A curve has parametric equations x=2cos 2 t and y=5 sin t.
find dy/dx when t=TT / 2

whyyie

回复 2551# hongji

dx/dt = - 4 sin 2t;   dy/dt = 5 cos t
dy/dx = 5 cos t/ - 4 sin 2t
         = 5 cos t/ - 4 (2 sin t cos t)
         = -5 / 8 sin t
At t = pi/2,
dy/dx = - 5/8

hongji

我有几题又expand到一半就？？

y=(1/√x  - √x )^2
let y=([x^-1/2] - [x^1/2])^2  是这样吗<<还是 把它分开(1/√x - √x)(1/√x - √x)
  dy/dx= 2([x^-1/2]  - [x^1/2]) ([-1/2x^3/2] -[1/2 x^-1/2])
      然后不会接下去TT




还有另一题和答案不一样
y=[√3x^2-2] /[x-3]

u= (3x^2 -2)^1/2                                   v=x-3
du/dx=(1/2)[(3x^2 -2)^-1/2](6x)                 dv/dx=1

dy/dx=(x-3)(1/2)[(3x^2-2)^-1/2] (6x) - [(3x^2-2)^1/2] / [(x-3)^2]
then 分子分母*(3x^2-2)^1/2
=[(x-3)(1/2)(6x)] - [(3x^2-2)^1/2]   / [(x-3)^2][√(3x^2-2)^1/2]
=-9x+2 /  [(x-3)^2][√(3x^2-2)^1/2]
但是答案是[(3x^4) -(9x^3) -(5x^2) +6x + 2 ]/  [(x-3)^2][√(3x^2-2)^1/2]
能告诉我错在哪里吗
谢谢。

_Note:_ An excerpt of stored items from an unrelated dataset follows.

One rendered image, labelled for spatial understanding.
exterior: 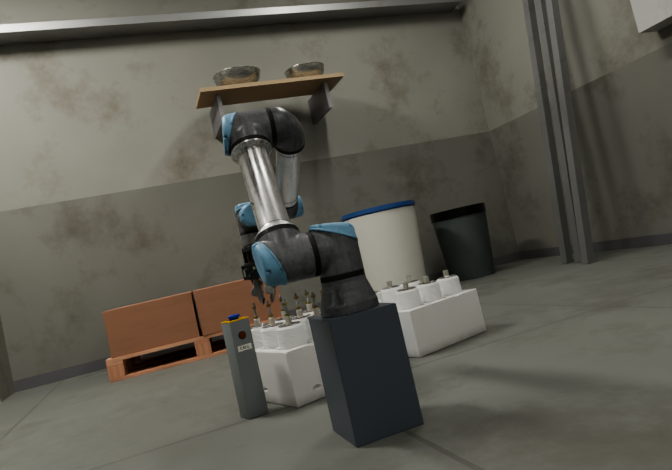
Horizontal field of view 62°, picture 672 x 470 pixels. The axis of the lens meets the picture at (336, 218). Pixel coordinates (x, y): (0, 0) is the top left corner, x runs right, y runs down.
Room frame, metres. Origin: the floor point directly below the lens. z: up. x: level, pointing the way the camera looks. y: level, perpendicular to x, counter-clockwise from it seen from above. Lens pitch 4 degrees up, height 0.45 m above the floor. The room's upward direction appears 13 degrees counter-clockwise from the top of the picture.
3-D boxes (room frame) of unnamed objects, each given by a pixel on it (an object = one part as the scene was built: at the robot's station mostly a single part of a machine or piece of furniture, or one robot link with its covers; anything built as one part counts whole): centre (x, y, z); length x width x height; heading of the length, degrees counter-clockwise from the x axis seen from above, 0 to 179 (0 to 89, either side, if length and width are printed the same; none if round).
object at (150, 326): (3.86, 1.07, 0.21); 1.21 x 0.87 x 0.42; 110
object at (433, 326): (2.40, -0.24, 0.09); 0.39 x 0.39 x 0.18; 36
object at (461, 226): (4.82, -1.04, 0.30); 0.48 x 0.47 x 0.60; 20
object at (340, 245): (1.44, 0.02, 0.47); 0.13 x 0.12 x 0.14; 106
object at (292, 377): (2.07, 0.21, 0.09); 0.39 x 0.39 x 0.18; 36
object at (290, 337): (1.91, 0.24, 0.16); 0.10 x 0.10 x 0.18
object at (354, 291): (1.44, 0.02, 0.35); 0.15 x 0.15 x 0.10
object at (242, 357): (1.84, 0.40, 0.16); 0.07 x 0.07 x 0.31; 36
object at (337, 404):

。

hongji

[√3+x ] [[√(1+x)^3] find dy/dx

long_sign

对不起，我有问题要问....differentiation 的.........
1)A solidcircular cylinder has a given volume .show that its total surface area will beleast when its height is equal to diameter of the base.
2)

Lov瑜瑜4ever

a) let P=pi
V=(P)(r^2)h , so h=V/[(P)(r^2)]
A=2(P)(r^2)+2(P)rh
  =2(P)(r^2)+2(P)r[V/[(P)(r^2)]]
  =2Pr^2+2V/r
  =2Pr^2+2Vr^-1
dA/dr=4Pr-2V/r^2
d^2A/dr^2=4P+4V/r^3
when dA/dr=0,
        4Pr=2V/r^2
         r^3=V/2P
           r=(V/2P)^1/3
when r=(V/2P)^1/3, d^2A/dr^2=12P>0
so A is minimum when r^3=V/2P
r^3=V/2P
r^3=P(r^2)h/2P , V=P(r^2)h
   r=h/2
   h=2r
   h=d (shown)

Lov瑜瑜4ever

对不起，我有问题要问....differentiation 的.........
1)A solidcircular cylinder has a given volume . ...
long_sign 发表于 8-4-2011 11:43 PM

我想问下。。。
y=4+36/x
这个对吗？

long_sign

回复 2557# Lov瑜瑜4ever


答安是这个.但4少了个x.
你是如何做的?我的答安跑出

x^-2

麻烦show 一下,我想compare my answer  

Lov瑜瑜4ever

回复  Lov瑜瑜4ever


答安是这个.但4少了个x.
你是如何做的?我的答安跑出
x^-2
麻烦show 一下,我想 ...
long_sign 发表于 9-4-2011 10:32 PM

那么我的答案对吗？
还是是xy=4x+36哦？

long_sign

对是这个xy=4x+36